MemoryStream ms = new MemoryStream(data);
// Create a CryptoStream using the MemoryStream
// and the passed key and initialization vector (IV).
CryptoStream cs = new CryptoStream(ms,
symm.CreateDecryptor(symm.Key, symm.IV),
CryptoStreamMode.Read);
// Create buffer to hold the decrypted data.
byte[] result = new byte[length];
// Read the decrypted data out of the crypto stream
// and place it into the temporary buffer.
cs.Read(result, 0, result.Length);
return result;
}
catch (CryptographicException ex)
{
Console.WriteLine("A cryptographic error occured: {0}", ex.Message);
}
return null;
}
public string DecryptString(string data)
{
return Encoding.UTF8.GetString(Decrypt(Convert.FromBase64String(data))).TrimEnd('\0');
}
#endregion
}
and use it like this:
string message="A very secret message here.";
DataEncryptor keys=new DataEncryptor();
string encr=keys.EncryptString(message);
// later
string actual=keys.DecryptString(encr);
If you need to store a password in memory and would like to have it encrypted you should use SecureString:
http://msdn.microsoft.com/en-us/library/system.security.securestring.aspx
For more general uses I would use a FIPS approved algorithm such as Advanced Encryption Standard, formerly known as Rijndael. See this page for an implementation example:
http://msdn.microsoft.com/en-us/library/system.security.cryptography.rijndael.aspx
You may be looking for the ProtectedData class, which encrypts data using the user's logon credentials.

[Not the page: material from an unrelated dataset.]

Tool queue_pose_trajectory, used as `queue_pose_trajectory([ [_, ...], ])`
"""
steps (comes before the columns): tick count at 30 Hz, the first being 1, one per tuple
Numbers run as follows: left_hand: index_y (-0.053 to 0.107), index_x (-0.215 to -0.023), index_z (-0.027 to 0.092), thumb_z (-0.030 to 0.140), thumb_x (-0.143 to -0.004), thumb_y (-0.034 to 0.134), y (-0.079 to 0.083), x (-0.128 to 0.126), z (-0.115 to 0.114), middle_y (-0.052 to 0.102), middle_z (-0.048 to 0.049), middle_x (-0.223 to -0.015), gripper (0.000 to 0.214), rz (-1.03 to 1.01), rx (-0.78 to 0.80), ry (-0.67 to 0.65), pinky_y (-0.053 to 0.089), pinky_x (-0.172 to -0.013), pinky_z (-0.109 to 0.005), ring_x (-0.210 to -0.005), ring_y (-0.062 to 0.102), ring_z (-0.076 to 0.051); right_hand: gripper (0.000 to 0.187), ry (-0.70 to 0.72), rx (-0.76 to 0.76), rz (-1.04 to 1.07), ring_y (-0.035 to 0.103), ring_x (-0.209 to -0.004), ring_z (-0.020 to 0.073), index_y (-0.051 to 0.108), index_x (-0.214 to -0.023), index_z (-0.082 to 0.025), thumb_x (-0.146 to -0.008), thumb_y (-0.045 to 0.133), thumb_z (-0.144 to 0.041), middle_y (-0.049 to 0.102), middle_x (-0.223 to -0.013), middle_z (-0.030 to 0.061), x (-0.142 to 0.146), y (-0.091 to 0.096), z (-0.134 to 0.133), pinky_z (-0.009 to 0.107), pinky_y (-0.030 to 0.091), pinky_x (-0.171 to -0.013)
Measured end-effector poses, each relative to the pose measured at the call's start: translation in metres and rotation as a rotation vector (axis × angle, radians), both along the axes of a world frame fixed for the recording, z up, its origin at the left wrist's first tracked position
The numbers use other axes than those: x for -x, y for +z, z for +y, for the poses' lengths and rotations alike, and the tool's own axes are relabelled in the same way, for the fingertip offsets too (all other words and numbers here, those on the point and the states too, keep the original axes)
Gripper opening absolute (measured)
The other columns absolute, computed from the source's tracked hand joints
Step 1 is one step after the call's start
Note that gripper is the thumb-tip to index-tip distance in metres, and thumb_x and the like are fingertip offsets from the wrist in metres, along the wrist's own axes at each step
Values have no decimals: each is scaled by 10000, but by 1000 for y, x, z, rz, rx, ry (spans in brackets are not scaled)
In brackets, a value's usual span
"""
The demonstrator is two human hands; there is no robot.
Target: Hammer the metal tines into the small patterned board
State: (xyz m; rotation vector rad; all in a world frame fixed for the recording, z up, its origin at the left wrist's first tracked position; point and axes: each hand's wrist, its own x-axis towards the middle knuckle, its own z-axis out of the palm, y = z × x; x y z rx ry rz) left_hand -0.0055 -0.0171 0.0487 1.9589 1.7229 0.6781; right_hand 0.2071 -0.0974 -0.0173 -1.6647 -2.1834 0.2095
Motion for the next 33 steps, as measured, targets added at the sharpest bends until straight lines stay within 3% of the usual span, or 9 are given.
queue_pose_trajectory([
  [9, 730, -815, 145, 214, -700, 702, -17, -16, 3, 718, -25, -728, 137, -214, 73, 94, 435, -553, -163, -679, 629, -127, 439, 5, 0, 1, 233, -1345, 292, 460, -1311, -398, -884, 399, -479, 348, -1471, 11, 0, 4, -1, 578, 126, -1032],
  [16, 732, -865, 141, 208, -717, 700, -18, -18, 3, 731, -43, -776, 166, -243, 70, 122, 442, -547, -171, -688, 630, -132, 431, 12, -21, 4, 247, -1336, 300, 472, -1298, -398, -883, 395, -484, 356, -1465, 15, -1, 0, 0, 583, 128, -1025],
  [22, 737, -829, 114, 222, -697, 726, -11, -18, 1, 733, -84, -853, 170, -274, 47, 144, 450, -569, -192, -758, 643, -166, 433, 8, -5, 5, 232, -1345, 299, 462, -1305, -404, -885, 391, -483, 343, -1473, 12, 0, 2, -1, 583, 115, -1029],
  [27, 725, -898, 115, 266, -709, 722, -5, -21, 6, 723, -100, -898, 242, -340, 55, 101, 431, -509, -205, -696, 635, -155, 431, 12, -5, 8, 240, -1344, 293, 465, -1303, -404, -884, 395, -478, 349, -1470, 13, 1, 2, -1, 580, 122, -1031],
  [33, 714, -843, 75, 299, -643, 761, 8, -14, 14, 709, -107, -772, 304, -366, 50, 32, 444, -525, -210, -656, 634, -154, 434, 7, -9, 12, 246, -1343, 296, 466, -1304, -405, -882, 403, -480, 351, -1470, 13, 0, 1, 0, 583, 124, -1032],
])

The easiest way that I've seen to do encryption is through RSA
Check out the MSDN on it: http://msdn.microsoft.com/en-us/library/system.security.cryptography.rsacryptoserviceprovider.aspx
It does involve using bytes, but when it comes down to it you kind of do want encryption and decryption to be tough to figure out otherwise it will be easy to hack.